How L1 and L2 CPU Caches Work, and Why They’re an Essential Part of Modern Chips

How L1 and L2 CPU Caches Work, and Why They’re an Essential Part of Modern Chips

The beautiful Pentium M die, with lots and lots of cache

The development of caches and caching is one of the most significant events in the history of computing. Virtually every modern CPU core from ultra-low power chips like the ARM Cortex-A5 to the highest-end Intel Core i7 use caches. Even higher-end microcontrollers often have small caches or offer them as options — the performance benefits are too large to ignore, even in ultra low-power designs.

Caching was invented to solve a significant problem. In the early decades of computing, main memory was extremely slow and incredibly expensive — but CPUs weren’t particularly fast, either. Starting in the 1980s, the gap began to widen quickly. Microprocessor clock speeds took off, but memory access times improved far less dramatically. As this gap grew, it became increasingly clear that a new type of fast memory was needed to bridge the gap.

CPU vs DRAM clocks

While it only runs up to 2000, the growing discrepancies of the 1980s led to the development of the first CPU caches

How caching works

CPU caches are small pools of memory that store information the CPU is most likely to need next. Which information is loaded into cache depends on sophisticated algorithms and certain assumptions about programming code. The goal of the cache system is to ensure that the CPU has the next bit of data it will need already loaded into cache by the time it goes looking for it (also called a cache hit).

A cache miss, on the other hand, means the CPU has to go scampering off to find the data elsewhere. This is where the L2 cache comes into play — while it’s slower, it’s also much larger. Some processors use an inclusive cache design (meaning data stored in the L1 cache is also duplicated in the L2 cache) while others are exclusive (meaning the two caches never share data). If data can’t be found in the L2 cache, the CPU continues down the chain to L3 (typically still on-die), then L4 (if it exists) and main memory (DRAM).

L1-L2Balance

This chart shows the relationship between an L1 cache with a constant hit rate, but a larger L2 cache. Note that the total hit rate goes up sharply as the size of the L2 increases. A larger, slower, cheaper L2 can provide all the benefits of a large L1 — but without the die size and power consumption penalty. Most modern L1 cache rates have hit rates far above the theoretical 50 percent shown here — Intel and AMD both typically field cache hit rates of 95 percent or higher.

The next important topic is the set-associativity. Every CPU contains a specific type of RAM called tag RAM. The tag RAM is a record of all the memory locations that can map to any given block of cache. If a cache is fully associative, it means that any block of RAM data can be stored in any block of cache. The advantage of such a system is that the hit rate is high, but the search time is extremely long — the CPU has to look through its entire cache to find out if the data is present before searching main memory.

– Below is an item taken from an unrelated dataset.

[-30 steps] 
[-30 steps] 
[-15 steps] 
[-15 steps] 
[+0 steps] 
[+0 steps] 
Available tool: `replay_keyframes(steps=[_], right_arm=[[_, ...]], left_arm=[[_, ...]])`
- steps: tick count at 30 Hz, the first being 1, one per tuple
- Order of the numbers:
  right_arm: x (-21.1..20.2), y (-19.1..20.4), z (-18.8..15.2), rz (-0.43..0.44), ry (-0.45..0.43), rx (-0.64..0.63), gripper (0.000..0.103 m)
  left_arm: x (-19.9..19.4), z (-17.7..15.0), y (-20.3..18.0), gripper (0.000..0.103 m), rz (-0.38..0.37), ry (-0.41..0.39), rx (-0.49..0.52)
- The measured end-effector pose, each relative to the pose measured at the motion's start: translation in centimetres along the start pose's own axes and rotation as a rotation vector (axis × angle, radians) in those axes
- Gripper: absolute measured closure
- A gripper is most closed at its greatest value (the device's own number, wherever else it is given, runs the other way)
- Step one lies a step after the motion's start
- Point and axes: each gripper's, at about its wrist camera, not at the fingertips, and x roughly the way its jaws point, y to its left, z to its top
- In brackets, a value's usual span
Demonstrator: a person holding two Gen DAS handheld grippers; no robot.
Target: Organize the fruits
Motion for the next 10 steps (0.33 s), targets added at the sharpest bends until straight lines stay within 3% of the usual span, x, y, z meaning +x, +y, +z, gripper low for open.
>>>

At the opposite end of the spectrum we have direct-mapped caches. A direct-mapped cache is a cache where each cache block can contain one and only one block of main memory. This type of cache can be searched extremely quickly, but since it maps 1:1 to memory locations, it has a low hit rate. In between these two extremes are n-way associative caches. A 2-way associative cache (Piledriver’s L1 is 2-way) means that each main memory block can map to one of two cache blocks. An eight-way associative cache means that each block of main memory could be in one of eight cache blocks.

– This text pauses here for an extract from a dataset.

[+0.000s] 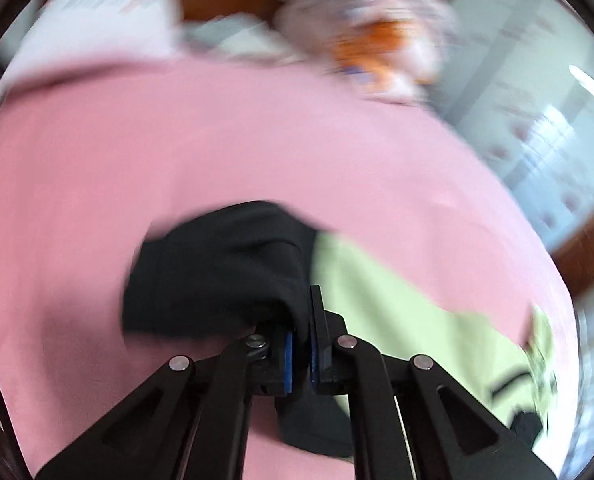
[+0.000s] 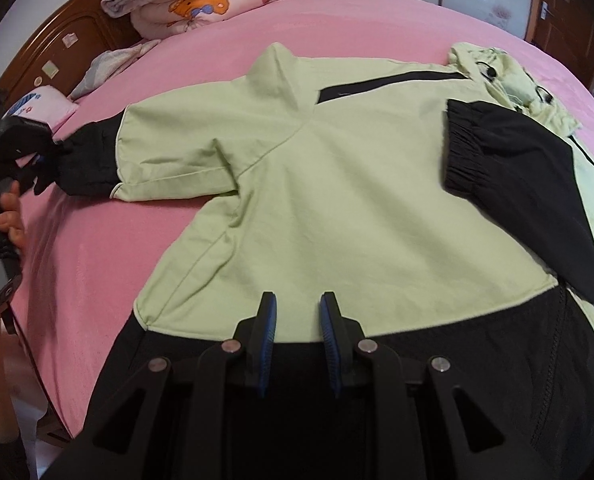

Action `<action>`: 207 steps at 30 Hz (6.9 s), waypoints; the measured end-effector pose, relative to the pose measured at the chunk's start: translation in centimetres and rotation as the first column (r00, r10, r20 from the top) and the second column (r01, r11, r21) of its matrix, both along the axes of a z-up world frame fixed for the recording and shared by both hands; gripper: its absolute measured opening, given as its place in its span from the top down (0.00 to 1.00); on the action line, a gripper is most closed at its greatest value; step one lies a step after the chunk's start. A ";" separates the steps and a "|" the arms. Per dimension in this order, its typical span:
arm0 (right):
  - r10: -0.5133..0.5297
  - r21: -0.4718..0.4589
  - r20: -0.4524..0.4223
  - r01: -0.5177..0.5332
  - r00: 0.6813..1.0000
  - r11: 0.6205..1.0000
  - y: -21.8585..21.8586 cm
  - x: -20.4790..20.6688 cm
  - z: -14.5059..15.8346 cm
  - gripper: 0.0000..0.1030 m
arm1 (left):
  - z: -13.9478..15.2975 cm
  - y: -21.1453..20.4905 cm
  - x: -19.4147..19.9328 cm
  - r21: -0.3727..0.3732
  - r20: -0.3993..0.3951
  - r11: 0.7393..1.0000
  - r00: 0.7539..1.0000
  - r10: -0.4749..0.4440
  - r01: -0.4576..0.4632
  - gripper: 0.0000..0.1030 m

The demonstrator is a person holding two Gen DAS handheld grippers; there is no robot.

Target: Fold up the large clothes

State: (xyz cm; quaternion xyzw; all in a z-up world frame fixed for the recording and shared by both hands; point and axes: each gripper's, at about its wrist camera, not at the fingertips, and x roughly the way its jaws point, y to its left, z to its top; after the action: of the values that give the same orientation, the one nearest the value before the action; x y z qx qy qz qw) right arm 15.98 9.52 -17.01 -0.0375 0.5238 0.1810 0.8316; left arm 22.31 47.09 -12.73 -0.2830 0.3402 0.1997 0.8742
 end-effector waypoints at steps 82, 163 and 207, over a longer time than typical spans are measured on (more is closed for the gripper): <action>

The next two slides show how hit rate improves with set associativity. Keep in mind that things like hit rate are highly particular — different applications will have different hit rates.

Cache-HitRate

Why CPU caches keep getting larger

So why add continually larger caches in the first place? Because each additional memory pool pushes back the need to access main memory and can improve performance in specific cases.

Crystalwell vs. Core i7

This chart from Anandtech’s Haswell review is useful because it actually illustrates the performance impact of adding a huge (128MB) L4 cache as well as the conventional L1/L2/L3 structures. Each stair step represents a new level of cache. The red line is the chip with an L4 — note that for large file sizes, it’s still almost twice as fast as the other two Intel chips.

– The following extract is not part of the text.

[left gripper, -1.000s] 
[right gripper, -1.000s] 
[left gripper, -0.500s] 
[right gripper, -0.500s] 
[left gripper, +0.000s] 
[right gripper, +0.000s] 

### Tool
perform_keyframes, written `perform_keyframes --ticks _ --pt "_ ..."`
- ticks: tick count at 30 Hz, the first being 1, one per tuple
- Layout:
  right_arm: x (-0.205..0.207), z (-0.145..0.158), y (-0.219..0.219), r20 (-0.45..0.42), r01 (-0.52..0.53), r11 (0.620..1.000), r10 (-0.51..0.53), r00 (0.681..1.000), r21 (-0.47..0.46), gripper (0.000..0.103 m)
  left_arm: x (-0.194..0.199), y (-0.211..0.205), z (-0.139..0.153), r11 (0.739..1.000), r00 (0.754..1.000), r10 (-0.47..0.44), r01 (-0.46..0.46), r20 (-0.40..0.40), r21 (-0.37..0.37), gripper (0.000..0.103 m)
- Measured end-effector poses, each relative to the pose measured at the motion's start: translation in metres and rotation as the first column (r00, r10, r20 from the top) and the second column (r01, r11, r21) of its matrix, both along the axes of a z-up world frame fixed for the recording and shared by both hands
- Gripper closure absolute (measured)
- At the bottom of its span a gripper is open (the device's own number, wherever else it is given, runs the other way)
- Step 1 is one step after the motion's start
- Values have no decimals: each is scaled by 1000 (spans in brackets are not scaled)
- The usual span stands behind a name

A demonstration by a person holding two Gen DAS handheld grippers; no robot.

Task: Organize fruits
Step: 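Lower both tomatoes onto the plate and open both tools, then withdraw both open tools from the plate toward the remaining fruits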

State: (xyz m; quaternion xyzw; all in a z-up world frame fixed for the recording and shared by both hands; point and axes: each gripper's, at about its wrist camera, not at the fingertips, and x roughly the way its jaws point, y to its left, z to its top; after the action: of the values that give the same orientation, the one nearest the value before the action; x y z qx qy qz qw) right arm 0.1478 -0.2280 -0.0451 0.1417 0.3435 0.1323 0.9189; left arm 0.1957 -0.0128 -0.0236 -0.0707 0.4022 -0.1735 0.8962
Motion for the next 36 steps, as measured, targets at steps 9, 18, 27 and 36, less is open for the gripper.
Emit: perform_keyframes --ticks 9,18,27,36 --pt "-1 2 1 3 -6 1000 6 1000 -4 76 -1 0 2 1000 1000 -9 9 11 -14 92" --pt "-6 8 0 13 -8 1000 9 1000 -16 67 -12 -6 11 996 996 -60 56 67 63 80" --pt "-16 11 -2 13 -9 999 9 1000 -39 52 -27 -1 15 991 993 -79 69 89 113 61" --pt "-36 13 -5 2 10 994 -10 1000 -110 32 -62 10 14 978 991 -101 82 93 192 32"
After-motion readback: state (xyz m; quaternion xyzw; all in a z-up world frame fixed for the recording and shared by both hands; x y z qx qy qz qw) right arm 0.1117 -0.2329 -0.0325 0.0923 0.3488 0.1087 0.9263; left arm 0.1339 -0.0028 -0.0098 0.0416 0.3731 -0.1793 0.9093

It might seem logical, then, to devote huge amounts of on-die resources to cache — but it turns out there’s a diminishing marginal return to doing so. Larger caches are both slower and more expensive. At six transistors per bit of SRAM (6T), cache is also expensive (in terms of die size, and therefore dollar cost). Past a certain point, it makes more sense to spend the chip’s power budget and transistor count on more execution units, better branch prediction, or additional cores. At the top of the story you can see an image of the Pentium M (Centrino/Dothan) chip; the entire left side of the die is dedicated to a massive L2 cache.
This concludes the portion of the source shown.